The results are promising, but this is just the beginning. Cognitive prompting could be adapted for other domains for sure, but it can also be combined with other ideas from AI As we explore more advanced versions of cognitive prompting, the next big challenge will be figuring out how to optimize it across different problem types. Who knows? Maybe one day, we’ll have AI that can tackle anything from math problems to moral dilemmas, all while thinking as logically and creatively as we do. Have fun trying out cognitive prompting on your own!

References

[1] O. Kramer, J. Baumann. Unlocking Structured Thinking in Language Models with Cognitive Prompting (submission to ICLR 2025)

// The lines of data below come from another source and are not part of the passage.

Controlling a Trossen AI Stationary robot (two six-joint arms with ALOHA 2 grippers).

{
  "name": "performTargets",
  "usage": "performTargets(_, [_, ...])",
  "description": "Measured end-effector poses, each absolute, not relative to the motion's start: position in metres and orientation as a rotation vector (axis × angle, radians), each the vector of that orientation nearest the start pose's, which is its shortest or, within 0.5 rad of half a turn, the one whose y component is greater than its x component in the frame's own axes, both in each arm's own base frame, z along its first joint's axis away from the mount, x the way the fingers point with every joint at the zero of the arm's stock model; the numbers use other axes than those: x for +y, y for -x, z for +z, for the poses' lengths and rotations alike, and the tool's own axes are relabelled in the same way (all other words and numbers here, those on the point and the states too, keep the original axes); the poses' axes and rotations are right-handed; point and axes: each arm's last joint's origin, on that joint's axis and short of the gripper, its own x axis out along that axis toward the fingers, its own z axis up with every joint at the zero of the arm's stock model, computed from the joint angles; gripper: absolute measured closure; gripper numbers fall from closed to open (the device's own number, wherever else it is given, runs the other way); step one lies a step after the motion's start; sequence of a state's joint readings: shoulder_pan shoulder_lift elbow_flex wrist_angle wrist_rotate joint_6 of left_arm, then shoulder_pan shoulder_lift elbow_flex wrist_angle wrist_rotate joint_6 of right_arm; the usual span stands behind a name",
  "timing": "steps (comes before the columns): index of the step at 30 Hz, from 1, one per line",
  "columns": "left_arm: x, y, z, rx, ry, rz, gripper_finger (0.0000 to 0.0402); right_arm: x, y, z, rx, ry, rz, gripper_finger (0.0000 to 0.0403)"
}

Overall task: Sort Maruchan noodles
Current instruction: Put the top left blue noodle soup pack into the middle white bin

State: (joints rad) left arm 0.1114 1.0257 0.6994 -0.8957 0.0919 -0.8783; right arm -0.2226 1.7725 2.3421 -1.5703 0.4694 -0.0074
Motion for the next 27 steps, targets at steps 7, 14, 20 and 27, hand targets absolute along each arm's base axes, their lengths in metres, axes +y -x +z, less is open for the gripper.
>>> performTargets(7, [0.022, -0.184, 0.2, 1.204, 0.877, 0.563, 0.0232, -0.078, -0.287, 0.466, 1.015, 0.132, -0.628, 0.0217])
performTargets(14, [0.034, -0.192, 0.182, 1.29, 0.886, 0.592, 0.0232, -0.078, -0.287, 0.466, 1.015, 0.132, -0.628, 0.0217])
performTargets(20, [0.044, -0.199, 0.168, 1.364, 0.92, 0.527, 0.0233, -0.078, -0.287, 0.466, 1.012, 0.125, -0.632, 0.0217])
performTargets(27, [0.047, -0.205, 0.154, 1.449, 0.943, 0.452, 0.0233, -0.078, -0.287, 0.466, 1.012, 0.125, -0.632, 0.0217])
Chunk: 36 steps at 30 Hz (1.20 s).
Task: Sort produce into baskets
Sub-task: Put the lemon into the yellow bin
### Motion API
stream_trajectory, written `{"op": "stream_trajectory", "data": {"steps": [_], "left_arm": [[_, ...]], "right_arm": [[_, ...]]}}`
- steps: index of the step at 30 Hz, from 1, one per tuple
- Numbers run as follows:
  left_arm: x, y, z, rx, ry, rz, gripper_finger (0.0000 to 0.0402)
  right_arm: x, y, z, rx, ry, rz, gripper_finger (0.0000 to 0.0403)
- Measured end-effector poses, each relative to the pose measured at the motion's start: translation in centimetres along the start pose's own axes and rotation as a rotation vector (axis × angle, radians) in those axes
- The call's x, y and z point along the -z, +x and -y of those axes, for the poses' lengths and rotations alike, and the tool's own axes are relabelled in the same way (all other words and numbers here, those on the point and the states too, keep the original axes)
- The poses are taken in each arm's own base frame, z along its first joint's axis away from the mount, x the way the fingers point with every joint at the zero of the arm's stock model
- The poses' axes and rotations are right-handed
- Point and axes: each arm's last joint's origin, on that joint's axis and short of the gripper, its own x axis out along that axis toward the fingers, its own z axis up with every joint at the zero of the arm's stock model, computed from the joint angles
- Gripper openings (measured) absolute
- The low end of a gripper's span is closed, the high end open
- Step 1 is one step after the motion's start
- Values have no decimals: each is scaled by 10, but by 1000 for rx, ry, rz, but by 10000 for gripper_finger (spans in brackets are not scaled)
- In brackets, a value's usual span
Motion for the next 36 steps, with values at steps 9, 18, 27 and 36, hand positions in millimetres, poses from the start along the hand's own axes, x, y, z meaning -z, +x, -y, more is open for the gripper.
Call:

[2] J. Wei, X. Wang, D. Schuurmans, M. Bosma, B. Ichter, F. Xia, E. H. Chi, Q. V. Le, and D. Zhou. Chain-of-thought prompting elicits reasoning in large language models. In S. Koyejo, S. Mohamed, A. Agarwal, D. Bel- grave, K. Cho, and A. Oh, editors, Neural Information Processing Systems (NeurIPS) Workshop, volume 35, pages 24824–24837, 2022

[3] S. Yao, D. Yu, J. Zhao, I. Shafran, T. Griffiths, Y. Cao, and K. Narasimhan. Tree of thoughts: Deliberate problem solving with large language models. In Neural Information Processing Systems (NeurIPS), volume 36, pages 11809–11822, 2023

[4] I. Mirzadeh, K. Alizadeh, H. Shahrokhi, O. Tuzel, S. Bengio, and M. Farajtabar. GSM-Symbolic: Understanding the Limitations of Mathematical Reasoning in Large Language Models. 2024.

[5] K. Cobbe, V. Kosaraju, M. Bavarian, M. Chen, H. Jun, L. Kaiser, M. Plap- pert, J. Tworek, J. Hilton, R. Nakano, C. Hesse, and J. Schulman. Training verifiers to solve math word problems. arXiv preprint arXiv:2110.14168, 2021.